• ACTIVITY:
Report every line of the material that contains the string "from".

Start of COLLECTED MATERIAL

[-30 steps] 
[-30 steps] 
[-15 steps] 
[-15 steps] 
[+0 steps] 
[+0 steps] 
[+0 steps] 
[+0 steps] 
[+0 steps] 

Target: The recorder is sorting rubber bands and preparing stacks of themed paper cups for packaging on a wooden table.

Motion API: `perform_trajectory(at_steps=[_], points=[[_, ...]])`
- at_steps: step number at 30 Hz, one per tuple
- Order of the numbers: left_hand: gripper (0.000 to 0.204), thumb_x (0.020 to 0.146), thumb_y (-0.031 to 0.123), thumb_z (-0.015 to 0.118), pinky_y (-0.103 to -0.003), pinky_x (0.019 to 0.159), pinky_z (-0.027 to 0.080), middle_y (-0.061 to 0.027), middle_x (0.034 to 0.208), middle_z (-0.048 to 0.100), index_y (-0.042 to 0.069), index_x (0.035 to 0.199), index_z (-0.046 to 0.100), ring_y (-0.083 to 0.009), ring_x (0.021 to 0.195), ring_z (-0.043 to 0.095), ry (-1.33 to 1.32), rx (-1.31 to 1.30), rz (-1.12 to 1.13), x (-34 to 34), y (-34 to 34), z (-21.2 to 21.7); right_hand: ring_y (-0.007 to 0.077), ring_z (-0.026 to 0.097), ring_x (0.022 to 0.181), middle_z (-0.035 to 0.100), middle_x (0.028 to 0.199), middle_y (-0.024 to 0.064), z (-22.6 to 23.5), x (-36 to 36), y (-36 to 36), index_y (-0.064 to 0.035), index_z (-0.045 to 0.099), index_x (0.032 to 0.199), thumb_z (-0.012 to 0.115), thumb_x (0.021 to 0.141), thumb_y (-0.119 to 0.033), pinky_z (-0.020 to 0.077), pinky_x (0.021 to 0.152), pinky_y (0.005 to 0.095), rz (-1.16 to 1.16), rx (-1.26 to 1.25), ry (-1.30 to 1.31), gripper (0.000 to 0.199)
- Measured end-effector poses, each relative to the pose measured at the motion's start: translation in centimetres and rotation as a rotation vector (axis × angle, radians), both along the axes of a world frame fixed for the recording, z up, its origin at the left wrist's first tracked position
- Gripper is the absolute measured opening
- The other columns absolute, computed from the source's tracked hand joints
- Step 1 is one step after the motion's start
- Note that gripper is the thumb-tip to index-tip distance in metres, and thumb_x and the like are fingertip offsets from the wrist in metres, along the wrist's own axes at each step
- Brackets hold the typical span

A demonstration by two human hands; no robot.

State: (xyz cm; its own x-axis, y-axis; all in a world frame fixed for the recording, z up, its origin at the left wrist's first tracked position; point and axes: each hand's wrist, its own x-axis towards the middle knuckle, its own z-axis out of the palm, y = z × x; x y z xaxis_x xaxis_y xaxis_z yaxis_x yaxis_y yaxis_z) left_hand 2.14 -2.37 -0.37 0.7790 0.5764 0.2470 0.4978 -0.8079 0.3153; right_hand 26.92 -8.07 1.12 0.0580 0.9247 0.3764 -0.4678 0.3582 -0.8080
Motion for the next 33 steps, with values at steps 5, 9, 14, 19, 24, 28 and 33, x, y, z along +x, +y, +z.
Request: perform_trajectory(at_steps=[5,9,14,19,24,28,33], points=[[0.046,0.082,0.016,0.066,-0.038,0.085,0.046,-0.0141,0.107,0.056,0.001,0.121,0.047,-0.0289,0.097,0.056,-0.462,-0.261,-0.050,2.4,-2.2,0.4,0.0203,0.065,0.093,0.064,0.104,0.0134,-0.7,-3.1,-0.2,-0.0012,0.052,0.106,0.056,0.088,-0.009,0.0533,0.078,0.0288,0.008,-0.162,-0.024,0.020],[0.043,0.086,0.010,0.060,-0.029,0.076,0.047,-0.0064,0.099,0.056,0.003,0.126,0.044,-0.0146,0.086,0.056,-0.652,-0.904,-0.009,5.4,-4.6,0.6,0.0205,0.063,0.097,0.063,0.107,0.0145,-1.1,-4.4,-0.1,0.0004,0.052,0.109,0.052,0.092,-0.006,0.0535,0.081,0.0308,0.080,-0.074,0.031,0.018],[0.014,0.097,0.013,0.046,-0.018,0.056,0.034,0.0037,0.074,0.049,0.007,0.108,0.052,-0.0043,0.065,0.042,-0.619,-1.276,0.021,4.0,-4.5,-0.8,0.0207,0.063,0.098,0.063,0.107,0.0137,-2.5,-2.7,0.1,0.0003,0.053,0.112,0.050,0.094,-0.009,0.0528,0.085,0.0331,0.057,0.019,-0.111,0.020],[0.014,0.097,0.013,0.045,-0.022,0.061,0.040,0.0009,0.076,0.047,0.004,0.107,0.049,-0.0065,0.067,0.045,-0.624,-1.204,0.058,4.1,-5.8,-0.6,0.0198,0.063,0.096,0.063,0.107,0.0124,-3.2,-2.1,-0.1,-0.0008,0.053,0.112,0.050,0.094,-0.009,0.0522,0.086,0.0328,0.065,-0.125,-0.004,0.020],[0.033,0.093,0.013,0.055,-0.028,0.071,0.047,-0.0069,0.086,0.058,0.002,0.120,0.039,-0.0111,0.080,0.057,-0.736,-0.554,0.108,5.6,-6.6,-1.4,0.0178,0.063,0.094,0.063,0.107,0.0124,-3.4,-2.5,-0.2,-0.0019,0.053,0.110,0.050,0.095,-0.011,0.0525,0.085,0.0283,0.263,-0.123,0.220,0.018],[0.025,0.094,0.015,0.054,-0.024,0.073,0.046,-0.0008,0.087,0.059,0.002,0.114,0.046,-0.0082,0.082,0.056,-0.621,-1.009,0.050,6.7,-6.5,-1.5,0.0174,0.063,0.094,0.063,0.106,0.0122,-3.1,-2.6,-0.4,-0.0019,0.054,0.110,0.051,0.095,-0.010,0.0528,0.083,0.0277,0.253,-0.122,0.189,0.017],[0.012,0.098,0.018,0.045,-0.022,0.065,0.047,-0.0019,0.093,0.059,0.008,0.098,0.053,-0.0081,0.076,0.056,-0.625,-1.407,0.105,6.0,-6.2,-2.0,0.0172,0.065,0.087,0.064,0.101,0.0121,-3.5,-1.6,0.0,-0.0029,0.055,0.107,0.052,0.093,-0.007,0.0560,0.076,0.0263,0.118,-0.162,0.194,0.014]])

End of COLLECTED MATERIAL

• ANSWER TO THIS TASK:
- The other columns absolute, computed from the source's tracked hand joints
- Note that gripper is the thumb-tip to index-tip distance in metres, and thumb_x and the like are fingertip offsets from the wrist in metres, along the wrist's own axes at each step

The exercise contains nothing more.